Mais de nombreux Serbes considèrent le Kosovo comme leur berceau national et religieux. Belgrade n’a jamais admis l’indépendance, pas plus que la Russie et la Chine, ce qui prive Pristina d’une place à l’ONU. Cinq membres de l’Union européenne sont également sur cette ligne. Le jeune État a cependant été admis au sein de la Banque mondiale, du Fonds monétaire international, du Comité international olympique, de la Fédération internationale de football et de l’Union des associations européennes de football.
• Un État dans l’État ? La minorité serbe compte environ 120.000 personnes, largement fidèles à Belgrade, dont un tiers résident dans le nord du Kosovo, près de la frontière avec la Serbie qui les soutient financièrement. Les autres membres de la minorité sont dispersés dans une dizaine d’enclaves. Dans ces zones, le drapeau serbe flotte partout, les gens utilisent le dinar serbe. Toute intervention policière est source de tensions. Les habitants du nord du Kosovo ne paient ni l’eau, ni l’électricité, ni les impôts, un manque à gagner de dizaines de millions d’euros.
Un accord de 2013 prévoyant la création d’une association de dix « municipalités » où vit la minorité serbe est resté lettre morte, Belgrade et Pristina ne s’entendant pas sur leurs compétences. Nombre de Kosovars albanais craignent la création d’un gouvernement parallèle contrôlé par Belgrade.
• Et maintenant ? Pour Albin Kurti, l’édification d’un État maître de ses fonctions régaliennes et doté d’institutions efficaces est primordiale. Mais pour de nombreux Serbes, permettre à Pristina d’exercer sa souveraineté revient à reconnaître de facto que le territoire n’est plus contrôlé par Belgrade et ne reviendra pas de sitôt dans le giron de la mère patrie.

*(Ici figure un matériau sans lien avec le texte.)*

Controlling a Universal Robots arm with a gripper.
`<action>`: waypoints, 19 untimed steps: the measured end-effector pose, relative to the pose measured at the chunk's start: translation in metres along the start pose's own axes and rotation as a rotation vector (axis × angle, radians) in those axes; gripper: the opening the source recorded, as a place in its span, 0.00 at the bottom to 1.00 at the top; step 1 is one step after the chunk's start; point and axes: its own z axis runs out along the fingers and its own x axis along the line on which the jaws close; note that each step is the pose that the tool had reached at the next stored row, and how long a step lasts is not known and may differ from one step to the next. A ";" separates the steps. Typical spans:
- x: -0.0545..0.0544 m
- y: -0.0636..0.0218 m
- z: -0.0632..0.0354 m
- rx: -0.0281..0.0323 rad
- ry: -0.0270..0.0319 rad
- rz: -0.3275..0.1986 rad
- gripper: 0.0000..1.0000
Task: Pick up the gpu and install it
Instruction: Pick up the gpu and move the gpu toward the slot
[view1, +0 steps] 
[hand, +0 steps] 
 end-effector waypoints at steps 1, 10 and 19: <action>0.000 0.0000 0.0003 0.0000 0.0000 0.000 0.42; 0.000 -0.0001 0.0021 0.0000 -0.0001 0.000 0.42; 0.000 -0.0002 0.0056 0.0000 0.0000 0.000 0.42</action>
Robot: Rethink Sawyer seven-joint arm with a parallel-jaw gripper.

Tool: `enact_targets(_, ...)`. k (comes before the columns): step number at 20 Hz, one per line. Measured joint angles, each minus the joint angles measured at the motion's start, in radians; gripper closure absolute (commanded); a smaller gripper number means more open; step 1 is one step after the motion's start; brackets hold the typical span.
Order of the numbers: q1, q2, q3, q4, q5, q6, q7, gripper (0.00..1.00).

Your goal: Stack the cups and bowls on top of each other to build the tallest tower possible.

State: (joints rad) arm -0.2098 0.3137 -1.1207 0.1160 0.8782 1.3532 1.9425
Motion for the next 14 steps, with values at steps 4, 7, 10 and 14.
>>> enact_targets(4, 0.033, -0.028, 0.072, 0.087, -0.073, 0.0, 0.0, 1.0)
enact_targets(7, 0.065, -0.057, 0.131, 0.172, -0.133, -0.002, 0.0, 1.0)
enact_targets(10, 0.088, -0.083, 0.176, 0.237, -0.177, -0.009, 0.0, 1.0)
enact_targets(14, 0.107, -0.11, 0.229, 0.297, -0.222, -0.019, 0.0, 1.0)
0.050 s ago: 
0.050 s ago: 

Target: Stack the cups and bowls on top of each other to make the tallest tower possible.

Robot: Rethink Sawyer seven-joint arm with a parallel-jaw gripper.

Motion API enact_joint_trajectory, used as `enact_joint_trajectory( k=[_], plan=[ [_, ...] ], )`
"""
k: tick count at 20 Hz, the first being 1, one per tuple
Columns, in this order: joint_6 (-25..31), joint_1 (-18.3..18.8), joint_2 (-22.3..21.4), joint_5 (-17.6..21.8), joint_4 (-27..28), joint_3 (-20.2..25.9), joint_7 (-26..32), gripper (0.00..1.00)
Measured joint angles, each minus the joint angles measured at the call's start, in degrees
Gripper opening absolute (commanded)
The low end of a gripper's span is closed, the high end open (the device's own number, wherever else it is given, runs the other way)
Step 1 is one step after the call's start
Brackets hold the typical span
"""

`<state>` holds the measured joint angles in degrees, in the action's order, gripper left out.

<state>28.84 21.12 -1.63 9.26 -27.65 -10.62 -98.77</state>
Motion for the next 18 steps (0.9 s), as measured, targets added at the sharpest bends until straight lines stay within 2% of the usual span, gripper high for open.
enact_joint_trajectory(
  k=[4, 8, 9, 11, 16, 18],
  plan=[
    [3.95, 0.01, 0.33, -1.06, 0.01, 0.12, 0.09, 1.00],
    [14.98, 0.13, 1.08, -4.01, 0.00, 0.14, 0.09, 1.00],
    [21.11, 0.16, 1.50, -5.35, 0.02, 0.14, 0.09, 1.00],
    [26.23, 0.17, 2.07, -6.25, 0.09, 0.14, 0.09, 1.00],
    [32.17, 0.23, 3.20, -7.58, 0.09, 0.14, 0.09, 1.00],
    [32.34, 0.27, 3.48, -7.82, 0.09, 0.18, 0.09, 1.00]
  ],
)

Depuis les bombardements de l’Otan qui mirent fin en 1999 au conflit entre forces serbes et guérilleros kosovars, les relations entre Pristina et Belgrade vont de crise en crise. Bruxelles, qui dirige les négociations entre les parties depuis 2011, a annoncé en mars que les deux camps étaient parvenus à un accord visant à normaliser leurs relations. Mais le texte n’a été signé ni par Belgrade ni par Pristina.